Estimating Non-Stabilizerness Dynamics Without Simulating It
Alessio Paviglianiti, Guglielmo Lami, Mario Collura, Alessandro Silva
TL;DR
The paper tackles the computational challenge of tracking non-stabilizerness (quantum magic) in large quantum circuits. It introduces Iterative Clifford Circuit Renormalization (ICCR), which renormalizes the initial state to embed magic dynamics into a Clifford-only evolution, paired with a variational MPS description to keep the problem tractable. The method is validated against tensor-network benchmarks and applied to a 1D monitored Clifford circuit, revealing a measurement-induced transition in magic purification at a critical measurement rate.
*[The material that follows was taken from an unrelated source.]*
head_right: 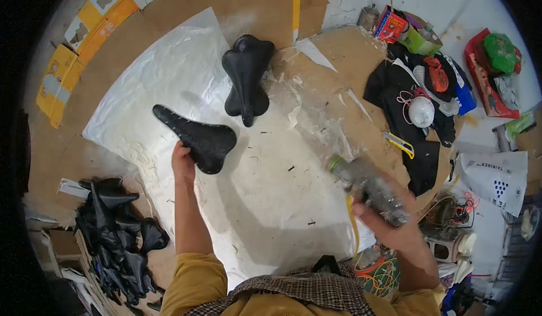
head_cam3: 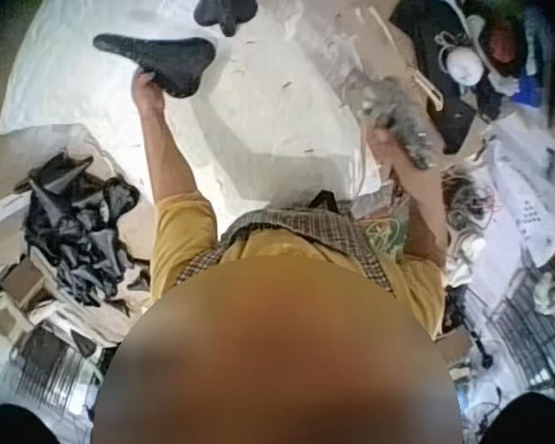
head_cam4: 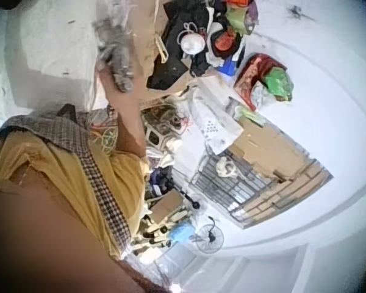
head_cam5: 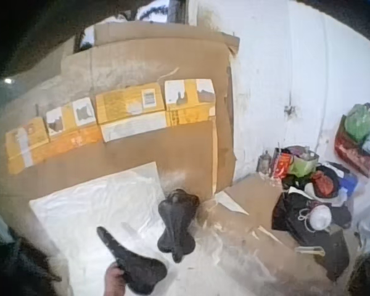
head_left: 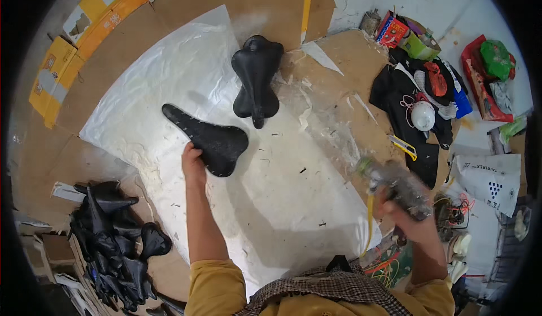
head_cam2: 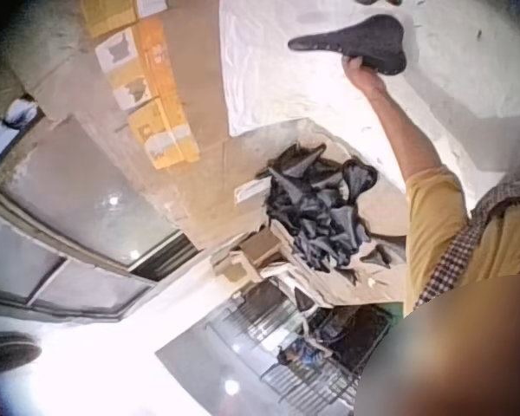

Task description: Sorting and cleaning bicycle saddles using an air blow gun in a workshop environment.

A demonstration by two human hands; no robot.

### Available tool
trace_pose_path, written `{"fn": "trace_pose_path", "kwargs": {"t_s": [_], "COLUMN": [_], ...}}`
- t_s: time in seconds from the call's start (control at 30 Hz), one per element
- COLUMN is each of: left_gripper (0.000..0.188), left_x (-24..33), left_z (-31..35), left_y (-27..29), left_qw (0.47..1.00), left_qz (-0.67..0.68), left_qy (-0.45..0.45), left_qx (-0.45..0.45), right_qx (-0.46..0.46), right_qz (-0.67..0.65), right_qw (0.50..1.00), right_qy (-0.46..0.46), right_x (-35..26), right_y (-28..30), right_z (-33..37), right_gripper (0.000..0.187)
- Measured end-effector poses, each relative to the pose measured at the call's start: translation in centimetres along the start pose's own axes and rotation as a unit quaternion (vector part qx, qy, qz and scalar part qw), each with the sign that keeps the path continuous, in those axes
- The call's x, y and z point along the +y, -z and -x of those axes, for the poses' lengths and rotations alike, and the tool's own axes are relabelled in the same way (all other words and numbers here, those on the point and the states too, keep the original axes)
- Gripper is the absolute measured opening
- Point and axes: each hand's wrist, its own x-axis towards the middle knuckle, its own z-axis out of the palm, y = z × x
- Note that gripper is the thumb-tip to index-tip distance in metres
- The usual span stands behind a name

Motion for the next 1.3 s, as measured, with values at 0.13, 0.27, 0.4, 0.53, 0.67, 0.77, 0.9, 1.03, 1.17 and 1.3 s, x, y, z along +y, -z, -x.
{"fn": "trace_pose_path", "kwargs": {"t_s": [0.13, 0.27, 0.4, 0.53, 0.67, 0.77, 0.9, 1.03, 1.17, 1.3], "left_gripper": [0.038, 0.044, 0.026, 0.020, 0.027, 0.028, 0.034, 0.029, 0.027, 0.028], "left_x": [2.4, 2.0, -2.0, -5.7, -6.4, -8.4, -9.9, -9.9, -7.1, 0.2], "left_z": [-0.3, -4.6, -10.5, -14.4, -14.7, -11.9, -10.3, -9.6, -5.9, -1.4], "left_y": [4.6, 1.8, -6.0, -12.8, -16.6, -20.0, -20.4, -19.7, -17.9, -12.1], "left_qw": [0.998, 0.997, 0.985, 0.984, 0.987, 0.985, 0.987, 0.980, 0.990, 0.995], "left_qz": [0.050, 0.078, 0.110, 0.024, -0.120, -0.064, -0.052, -0.168, -0.107, -0.037], "left_qy": [-0.023, 0.004, 0.126, 0.170, 0.089, 0.152, 0.152, 0.093, 0.007, -0.037], "left_qx": [0.028, -0.007, -0.035, 0.037, -0.067, -0.040, 0.003, -0.045, -0.093, -0.080], "right_qx": [0.157, 0.054, 0.016, 0.114, 0.123, 0.100, 0.035, 0.028, 0.014, 0.000], "right_qz": [-0.124, -0.118, -0.001, -0.105, -0.081, -0.064, -0.064, -0.075, -0.092, -0.130], "right_qw": [0.979, 0.992, 0.999, 0.988, 0.989, 0.993, 0.997, 0.997, 0.995, 0.987], "right_qy": [0.042, -0.008, -0.048, 0.000, -0.016, -0.011, 0.007, -0.012, -0.041, -0.092], "right_x": [-2.9, -0.7, 0.4, -0.1, 0.7, 1.8, 2.9, 2.7, 2.9, 3.2], "right_y": [-1.1, -1.1, -1.1, -0.4, 0.3, 0.3, 0.1, -0.1, -0.3, -0.6], "right_z": [-1.0, -0.1, -0.2, -0.8, -0.5, -0.6, -0.8, -0.3, 0.2, 0.5], "right_gripper": [0.046, 0.050, 0.045, 0.044, 0.046, 0.045, 0.048, 0.048, 0.048, 0.046]}}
The findings demonstrate that ICCR enables accurate, scalable estimation of magic dynamics in large systems and paves the way for exploring magic-related phase transitions in higher dimensions and more complex circuits.
Abstract
We introduce the Iterative Clifford Circuit Renormalization (ICCR), a novel technique designed to efficiently handle the dynamics of non-stabilizerness (a.k.a. quantum magic) in generic quantum circuits. ICCR iteratively adjusts the starting circuit, transforming it into a Clifford circuit where all elements that can alter the non-stabilizerness, such as measurements or T gates, have been removed. In the process the initial state is renormalized in such a way that the new circuit outputs the same final state as the original one. This approach embeds the complex dynamics of non-stabilizerness in the flow of an effective initial state, enabling its efficient evaluation while avoiding the need for direct and computationally expensive simulation of the original circuit. The initial state renormalization can be computed explicitly using a matrix-product state approximation that can be systematically improved. We implement the ICCR algorithm to evaluate the non-stabilizerness dynamics for systems of size up to N = 1000. We validate our method by comparing it to tensor networks simulations. Finally, we employ the ICCR technique to study a magic purification circuit, where a measurement-induced transition is observed.